* Your objective
Nothing but the lines below between the line holding "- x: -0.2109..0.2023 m" and the line holding "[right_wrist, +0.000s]", inclusive, should appear in the answer, each set down exactly.

Dataset records
────
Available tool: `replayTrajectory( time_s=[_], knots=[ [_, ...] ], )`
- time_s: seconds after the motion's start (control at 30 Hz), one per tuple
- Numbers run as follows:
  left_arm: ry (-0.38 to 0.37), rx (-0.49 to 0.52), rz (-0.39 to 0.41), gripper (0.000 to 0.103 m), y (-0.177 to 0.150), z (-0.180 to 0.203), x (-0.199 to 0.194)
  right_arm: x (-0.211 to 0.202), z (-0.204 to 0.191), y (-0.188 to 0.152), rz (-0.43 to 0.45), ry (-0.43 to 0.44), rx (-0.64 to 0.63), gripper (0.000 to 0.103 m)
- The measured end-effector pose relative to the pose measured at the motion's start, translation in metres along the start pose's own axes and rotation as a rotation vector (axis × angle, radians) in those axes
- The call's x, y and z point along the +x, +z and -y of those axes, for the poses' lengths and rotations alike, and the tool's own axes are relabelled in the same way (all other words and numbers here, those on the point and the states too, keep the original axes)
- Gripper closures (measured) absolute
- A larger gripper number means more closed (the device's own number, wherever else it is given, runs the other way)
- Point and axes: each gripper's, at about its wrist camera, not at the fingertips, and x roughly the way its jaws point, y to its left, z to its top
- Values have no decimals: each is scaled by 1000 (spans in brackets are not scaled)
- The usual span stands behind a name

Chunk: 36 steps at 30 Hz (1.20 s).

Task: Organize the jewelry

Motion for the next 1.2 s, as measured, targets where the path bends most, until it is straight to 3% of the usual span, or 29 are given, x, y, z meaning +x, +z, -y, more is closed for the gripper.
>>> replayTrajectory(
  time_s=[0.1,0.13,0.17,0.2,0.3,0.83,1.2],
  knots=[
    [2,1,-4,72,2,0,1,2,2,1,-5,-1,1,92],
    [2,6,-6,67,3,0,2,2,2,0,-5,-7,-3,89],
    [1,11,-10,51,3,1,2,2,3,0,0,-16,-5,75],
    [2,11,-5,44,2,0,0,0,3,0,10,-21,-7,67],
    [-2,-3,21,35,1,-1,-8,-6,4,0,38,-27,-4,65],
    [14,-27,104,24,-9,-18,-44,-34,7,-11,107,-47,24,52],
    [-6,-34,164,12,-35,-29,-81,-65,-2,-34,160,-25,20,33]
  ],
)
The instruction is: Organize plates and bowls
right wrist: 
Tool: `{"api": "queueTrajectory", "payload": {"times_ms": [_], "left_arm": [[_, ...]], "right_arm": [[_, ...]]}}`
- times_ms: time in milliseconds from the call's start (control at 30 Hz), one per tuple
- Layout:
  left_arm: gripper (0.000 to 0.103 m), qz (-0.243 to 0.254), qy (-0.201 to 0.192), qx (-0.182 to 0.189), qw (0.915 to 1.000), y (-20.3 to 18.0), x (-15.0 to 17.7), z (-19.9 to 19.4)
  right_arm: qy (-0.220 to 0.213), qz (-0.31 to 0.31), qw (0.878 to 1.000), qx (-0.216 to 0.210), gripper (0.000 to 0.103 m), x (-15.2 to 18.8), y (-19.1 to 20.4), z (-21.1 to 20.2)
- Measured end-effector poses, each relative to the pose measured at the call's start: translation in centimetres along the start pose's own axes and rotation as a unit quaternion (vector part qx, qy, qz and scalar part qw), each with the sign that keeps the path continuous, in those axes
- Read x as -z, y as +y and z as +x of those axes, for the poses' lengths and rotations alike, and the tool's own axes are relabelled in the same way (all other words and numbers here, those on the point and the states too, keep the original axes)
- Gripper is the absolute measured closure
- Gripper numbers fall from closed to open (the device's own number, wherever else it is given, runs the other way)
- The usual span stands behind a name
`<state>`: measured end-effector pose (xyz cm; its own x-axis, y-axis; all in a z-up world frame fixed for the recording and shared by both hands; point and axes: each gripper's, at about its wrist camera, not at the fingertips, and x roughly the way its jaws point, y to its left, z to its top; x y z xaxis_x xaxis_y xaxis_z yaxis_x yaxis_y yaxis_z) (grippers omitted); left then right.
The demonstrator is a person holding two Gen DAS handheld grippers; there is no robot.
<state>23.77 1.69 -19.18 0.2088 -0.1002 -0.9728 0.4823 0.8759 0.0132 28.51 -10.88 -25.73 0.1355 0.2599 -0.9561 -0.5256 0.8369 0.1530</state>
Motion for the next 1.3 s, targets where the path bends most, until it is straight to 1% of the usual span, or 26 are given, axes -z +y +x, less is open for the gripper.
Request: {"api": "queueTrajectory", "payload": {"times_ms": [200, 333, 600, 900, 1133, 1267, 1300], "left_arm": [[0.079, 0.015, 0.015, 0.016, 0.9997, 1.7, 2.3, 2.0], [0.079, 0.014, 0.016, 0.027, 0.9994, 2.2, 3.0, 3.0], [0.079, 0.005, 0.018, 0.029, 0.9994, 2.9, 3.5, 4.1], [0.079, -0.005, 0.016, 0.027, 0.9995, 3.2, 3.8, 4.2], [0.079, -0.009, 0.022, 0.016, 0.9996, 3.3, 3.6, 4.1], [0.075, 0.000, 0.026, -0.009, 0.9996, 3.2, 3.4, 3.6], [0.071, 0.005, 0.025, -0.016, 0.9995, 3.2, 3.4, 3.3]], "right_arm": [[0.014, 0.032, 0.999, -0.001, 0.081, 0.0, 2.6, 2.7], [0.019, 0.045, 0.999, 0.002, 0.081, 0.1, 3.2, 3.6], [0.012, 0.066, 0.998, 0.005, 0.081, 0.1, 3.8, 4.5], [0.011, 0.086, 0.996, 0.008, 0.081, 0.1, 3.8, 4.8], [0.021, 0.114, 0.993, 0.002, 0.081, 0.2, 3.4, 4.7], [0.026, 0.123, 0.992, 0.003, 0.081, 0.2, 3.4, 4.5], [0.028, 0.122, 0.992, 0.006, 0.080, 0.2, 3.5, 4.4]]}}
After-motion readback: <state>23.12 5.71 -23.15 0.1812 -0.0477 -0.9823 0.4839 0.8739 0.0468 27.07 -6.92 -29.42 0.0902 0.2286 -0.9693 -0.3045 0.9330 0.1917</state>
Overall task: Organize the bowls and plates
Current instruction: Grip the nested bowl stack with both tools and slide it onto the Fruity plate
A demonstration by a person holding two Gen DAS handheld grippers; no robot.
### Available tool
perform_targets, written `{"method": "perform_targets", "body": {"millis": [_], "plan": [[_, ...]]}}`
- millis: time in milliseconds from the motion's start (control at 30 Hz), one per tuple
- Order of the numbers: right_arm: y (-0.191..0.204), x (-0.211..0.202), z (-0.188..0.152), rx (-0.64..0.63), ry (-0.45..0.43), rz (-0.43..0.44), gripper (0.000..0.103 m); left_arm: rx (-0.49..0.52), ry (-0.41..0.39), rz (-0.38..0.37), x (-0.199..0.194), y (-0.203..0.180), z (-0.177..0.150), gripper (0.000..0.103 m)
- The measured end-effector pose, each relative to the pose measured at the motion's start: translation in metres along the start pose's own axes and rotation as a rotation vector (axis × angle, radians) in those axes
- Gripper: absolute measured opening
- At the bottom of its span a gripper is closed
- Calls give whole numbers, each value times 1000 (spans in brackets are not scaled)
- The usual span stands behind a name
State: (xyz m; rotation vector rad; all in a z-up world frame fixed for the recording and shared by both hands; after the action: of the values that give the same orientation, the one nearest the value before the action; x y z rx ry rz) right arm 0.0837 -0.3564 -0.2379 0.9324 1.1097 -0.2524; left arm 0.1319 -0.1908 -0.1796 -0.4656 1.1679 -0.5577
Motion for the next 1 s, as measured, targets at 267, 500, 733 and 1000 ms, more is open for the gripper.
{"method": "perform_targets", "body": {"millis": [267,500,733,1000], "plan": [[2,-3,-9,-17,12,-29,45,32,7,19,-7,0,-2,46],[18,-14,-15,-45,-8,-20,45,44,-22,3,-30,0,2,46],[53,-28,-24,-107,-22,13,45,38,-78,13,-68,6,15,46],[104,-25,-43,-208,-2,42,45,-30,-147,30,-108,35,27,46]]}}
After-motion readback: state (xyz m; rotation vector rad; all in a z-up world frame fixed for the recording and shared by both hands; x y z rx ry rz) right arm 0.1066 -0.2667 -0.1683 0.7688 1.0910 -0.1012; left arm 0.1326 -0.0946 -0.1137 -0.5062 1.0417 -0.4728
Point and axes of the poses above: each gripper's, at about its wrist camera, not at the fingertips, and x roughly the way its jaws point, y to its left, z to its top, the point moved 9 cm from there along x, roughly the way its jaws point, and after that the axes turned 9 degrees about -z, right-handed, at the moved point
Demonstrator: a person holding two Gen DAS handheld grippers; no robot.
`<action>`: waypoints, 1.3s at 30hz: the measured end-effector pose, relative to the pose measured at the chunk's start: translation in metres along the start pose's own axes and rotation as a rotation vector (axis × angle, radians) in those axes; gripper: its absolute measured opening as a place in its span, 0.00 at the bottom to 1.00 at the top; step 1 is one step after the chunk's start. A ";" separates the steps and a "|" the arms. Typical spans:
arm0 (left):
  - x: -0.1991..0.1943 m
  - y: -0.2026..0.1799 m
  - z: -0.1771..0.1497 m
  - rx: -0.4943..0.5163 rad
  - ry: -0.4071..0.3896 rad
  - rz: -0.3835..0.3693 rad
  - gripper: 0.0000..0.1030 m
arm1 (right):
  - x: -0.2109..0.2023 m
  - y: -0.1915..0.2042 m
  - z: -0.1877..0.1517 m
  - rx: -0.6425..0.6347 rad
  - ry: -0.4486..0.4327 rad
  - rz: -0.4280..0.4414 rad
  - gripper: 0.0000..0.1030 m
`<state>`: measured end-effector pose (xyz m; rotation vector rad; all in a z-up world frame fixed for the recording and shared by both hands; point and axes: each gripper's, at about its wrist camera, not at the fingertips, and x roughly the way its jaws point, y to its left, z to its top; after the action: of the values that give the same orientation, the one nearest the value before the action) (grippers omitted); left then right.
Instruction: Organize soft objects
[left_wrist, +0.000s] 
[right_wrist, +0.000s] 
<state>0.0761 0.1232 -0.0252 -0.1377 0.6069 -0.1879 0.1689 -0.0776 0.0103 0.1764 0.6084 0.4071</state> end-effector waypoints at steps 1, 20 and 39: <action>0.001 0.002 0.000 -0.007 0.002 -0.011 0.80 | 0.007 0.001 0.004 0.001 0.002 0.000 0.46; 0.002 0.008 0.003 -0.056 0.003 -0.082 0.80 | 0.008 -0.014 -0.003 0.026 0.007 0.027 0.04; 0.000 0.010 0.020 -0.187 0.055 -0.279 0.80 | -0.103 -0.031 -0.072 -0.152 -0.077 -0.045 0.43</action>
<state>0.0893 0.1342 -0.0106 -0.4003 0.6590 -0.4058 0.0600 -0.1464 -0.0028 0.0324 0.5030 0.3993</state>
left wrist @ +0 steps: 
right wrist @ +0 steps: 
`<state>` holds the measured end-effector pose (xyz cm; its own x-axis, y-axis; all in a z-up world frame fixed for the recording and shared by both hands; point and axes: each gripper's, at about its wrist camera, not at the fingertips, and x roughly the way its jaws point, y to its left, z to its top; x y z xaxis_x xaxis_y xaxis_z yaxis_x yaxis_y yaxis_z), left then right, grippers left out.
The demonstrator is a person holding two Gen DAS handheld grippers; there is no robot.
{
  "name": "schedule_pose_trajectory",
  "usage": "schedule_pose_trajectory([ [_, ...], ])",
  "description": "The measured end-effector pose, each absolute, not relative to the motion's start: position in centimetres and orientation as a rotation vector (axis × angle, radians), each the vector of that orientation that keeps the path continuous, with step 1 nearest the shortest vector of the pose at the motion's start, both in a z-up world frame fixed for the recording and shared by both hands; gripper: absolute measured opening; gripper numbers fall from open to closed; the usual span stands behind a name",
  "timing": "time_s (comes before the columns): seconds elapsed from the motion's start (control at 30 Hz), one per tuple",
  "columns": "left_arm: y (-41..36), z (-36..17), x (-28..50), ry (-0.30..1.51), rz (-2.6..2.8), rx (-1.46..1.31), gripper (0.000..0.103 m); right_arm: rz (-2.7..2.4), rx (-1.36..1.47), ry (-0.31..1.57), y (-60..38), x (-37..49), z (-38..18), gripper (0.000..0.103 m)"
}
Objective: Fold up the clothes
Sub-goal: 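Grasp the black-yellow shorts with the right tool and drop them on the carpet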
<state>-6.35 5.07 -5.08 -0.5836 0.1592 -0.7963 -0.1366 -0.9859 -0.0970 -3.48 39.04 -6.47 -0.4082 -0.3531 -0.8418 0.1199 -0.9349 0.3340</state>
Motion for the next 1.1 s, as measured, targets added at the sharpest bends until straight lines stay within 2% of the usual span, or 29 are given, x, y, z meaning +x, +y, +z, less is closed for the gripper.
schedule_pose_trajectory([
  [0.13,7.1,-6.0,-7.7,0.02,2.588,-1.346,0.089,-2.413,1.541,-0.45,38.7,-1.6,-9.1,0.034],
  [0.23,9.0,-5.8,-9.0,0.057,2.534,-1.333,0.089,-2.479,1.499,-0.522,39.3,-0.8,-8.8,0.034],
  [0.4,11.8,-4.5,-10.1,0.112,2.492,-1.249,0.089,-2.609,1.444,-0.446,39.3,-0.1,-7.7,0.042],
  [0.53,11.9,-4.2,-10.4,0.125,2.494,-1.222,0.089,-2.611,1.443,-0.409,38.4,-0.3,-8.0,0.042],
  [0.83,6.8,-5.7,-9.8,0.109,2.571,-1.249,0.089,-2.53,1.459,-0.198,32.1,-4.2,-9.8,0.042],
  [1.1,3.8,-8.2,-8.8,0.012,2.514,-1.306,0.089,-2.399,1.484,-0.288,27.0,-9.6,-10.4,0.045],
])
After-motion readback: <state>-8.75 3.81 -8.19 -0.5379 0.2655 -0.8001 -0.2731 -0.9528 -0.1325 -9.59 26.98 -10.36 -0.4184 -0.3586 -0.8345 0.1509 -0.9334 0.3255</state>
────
* Final answer
  - x: -0.2109..0.2023 m
  - y: -0.1915..0.2042 m
  - z: -0.1877..0.1517 m
  - rx: -0.6425..0.6347 rad
  - ry: -0.4486..0.4327 rad
  - rz: -0.4280..0.4414 rad
  - gripper: 0.0000..0.1030 m
`<state>`: measured end-effector pose (xyz m; rotation vector rad; all in a z-up world frame fixed for the recording and shared by both hands; point and axes: each gripper's, at about its wrist camera, not at the fingertips, and x roughly the way its jaws point, y to its left, z to its top; after the action: of the values that give the same orientation, the one nearest the value before the action) (grippers omitted); left then right.
Instruction: Organize soft objects
[left_wrist, +0.000s] 
[right_wrist, +0.000s] 

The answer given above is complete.